**THE TASK**.
Would you please retype, exactly, the lines of the listing below between the line with "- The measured" and the line with "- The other", inclusive?
------------------------------
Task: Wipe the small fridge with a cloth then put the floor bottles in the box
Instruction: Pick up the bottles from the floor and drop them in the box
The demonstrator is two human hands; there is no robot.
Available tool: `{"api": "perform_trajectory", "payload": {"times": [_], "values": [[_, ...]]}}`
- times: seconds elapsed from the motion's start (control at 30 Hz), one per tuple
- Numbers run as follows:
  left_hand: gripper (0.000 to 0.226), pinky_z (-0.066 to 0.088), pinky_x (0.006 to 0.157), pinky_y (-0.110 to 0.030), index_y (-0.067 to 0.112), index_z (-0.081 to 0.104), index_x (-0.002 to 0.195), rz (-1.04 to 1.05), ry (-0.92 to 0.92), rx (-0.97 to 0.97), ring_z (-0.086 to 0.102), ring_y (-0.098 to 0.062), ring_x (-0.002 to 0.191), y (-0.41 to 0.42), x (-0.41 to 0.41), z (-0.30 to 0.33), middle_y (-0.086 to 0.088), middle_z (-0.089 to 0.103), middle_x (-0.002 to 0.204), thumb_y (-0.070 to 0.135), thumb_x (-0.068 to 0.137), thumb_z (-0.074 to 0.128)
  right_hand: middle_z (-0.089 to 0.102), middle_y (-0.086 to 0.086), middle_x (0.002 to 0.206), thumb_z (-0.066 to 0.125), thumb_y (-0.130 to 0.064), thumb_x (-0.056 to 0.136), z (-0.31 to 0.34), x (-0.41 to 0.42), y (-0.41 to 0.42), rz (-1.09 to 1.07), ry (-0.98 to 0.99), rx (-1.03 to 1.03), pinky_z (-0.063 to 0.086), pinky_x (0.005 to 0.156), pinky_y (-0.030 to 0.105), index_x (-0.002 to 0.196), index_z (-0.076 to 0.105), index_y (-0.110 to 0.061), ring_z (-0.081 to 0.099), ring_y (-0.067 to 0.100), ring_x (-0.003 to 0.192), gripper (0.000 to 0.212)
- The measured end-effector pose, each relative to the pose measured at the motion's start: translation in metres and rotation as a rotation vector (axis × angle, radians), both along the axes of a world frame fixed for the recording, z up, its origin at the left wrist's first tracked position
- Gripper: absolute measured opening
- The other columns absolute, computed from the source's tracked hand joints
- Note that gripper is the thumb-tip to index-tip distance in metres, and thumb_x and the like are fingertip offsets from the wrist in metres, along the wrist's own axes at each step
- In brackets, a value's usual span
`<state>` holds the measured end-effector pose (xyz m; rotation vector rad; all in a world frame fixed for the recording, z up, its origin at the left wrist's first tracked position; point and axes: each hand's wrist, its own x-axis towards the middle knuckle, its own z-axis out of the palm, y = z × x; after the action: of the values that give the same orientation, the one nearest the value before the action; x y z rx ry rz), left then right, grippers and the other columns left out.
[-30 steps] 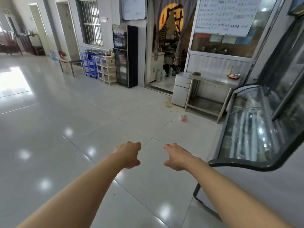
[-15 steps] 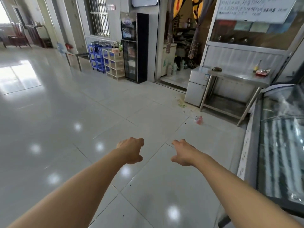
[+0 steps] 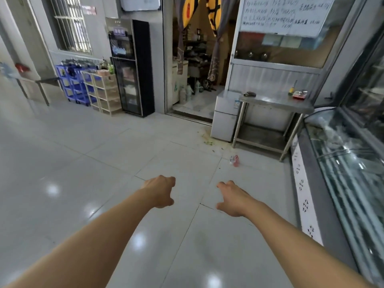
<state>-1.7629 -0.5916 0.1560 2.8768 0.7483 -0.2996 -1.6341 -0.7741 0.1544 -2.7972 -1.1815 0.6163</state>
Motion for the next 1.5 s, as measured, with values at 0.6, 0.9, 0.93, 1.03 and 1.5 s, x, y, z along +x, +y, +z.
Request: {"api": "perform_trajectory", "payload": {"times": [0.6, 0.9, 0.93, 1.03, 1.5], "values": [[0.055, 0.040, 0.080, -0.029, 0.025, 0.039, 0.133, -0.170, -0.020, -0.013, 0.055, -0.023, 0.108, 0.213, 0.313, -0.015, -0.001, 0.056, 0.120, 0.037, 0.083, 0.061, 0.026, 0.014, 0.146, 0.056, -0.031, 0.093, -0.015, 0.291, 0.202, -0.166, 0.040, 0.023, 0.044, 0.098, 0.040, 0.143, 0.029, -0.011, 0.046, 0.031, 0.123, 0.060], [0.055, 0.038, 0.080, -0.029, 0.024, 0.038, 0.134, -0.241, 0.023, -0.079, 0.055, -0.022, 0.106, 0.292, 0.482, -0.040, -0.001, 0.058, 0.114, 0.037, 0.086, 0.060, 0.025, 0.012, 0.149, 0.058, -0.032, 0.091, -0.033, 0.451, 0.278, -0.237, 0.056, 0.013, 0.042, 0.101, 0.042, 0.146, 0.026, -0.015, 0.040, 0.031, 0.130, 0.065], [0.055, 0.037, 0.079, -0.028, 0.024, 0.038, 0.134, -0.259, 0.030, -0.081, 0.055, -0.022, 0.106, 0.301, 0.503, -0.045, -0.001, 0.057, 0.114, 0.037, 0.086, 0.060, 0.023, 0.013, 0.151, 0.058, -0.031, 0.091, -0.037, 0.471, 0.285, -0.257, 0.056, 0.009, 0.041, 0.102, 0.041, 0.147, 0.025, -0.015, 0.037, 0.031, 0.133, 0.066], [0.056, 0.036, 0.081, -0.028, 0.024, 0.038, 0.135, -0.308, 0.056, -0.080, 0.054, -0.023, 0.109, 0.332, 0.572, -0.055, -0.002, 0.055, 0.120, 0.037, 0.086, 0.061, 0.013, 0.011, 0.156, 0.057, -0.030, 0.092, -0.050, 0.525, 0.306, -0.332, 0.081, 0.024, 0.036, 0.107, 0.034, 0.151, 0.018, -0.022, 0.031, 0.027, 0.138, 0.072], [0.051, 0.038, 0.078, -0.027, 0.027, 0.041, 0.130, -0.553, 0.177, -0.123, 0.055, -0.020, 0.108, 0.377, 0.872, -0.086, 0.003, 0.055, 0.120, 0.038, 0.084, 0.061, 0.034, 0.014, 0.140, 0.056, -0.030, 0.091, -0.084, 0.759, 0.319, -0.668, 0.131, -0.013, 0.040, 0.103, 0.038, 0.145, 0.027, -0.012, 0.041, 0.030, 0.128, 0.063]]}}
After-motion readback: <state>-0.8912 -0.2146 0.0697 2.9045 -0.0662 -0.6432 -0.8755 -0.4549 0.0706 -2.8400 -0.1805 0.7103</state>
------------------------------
**TASK OUTPUT**.
- The measured end-effector pose, each relative to the pose measured at the motion's start: translation in metres and rotation as a rotation vector (axis × angle, radians), both along the axes of a world frame fixed for the recording, z up, its origin at the left wrist's first tracked position
- Gripper: absolute measured opening
- The other columns absolute, computed from the source's tracked hand joints

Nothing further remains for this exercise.